WHAT NEEDS TO BE DONE => Here is the listing. Report each line in it that contains the string "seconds".

───── MATERIAL PROVIDED

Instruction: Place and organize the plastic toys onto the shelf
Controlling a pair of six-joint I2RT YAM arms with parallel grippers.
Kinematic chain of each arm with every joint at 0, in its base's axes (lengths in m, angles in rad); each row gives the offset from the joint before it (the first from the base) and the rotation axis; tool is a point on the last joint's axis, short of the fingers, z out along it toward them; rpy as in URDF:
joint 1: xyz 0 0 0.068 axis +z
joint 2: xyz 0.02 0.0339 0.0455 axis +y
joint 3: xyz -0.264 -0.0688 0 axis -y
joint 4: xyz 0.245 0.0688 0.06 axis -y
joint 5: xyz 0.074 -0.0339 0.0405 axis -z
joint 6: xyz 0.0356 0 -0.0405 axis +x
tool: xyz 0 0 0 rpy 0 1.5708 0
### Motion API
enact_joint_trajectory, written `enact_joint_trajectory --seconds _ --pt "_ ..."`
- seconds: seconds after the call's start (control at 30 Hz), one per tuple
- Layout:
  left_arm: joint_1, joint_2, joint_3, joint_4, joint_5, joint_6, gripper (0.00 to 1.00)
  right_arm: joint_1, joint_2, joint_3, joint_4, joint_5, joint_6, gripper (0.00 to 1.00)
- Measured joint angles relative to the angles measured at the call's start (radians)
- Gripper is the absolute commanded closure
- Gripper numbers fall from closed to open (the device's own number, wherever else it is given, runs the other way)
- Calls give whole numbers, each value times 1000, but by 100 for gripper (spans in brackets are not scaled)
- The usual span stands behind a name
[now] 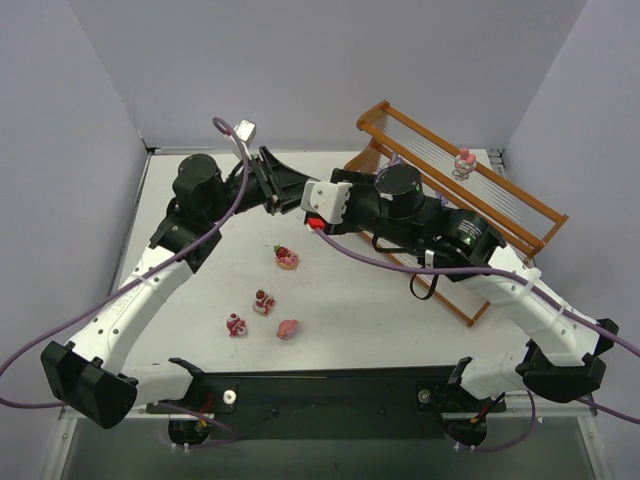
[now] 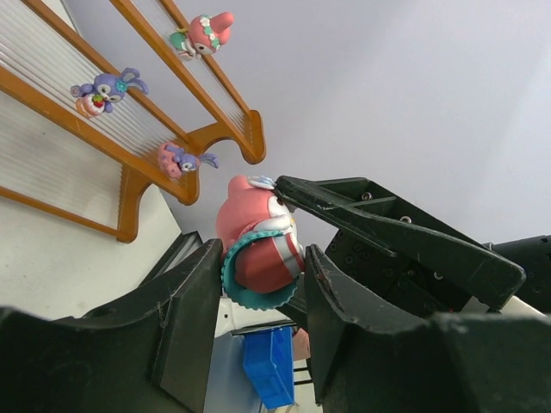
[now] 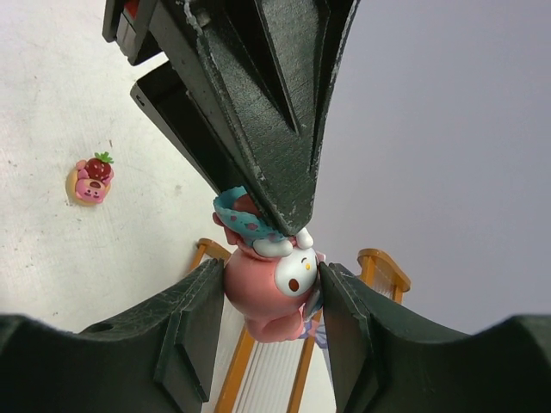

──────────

YOUR SOLUTION =>
enact_joint_trajectory, written `enact_joint_trajectory --seconds _ --pt "_ ..."`
- seconds: seconds after the call's start (control at 30 Hz), one per tuple

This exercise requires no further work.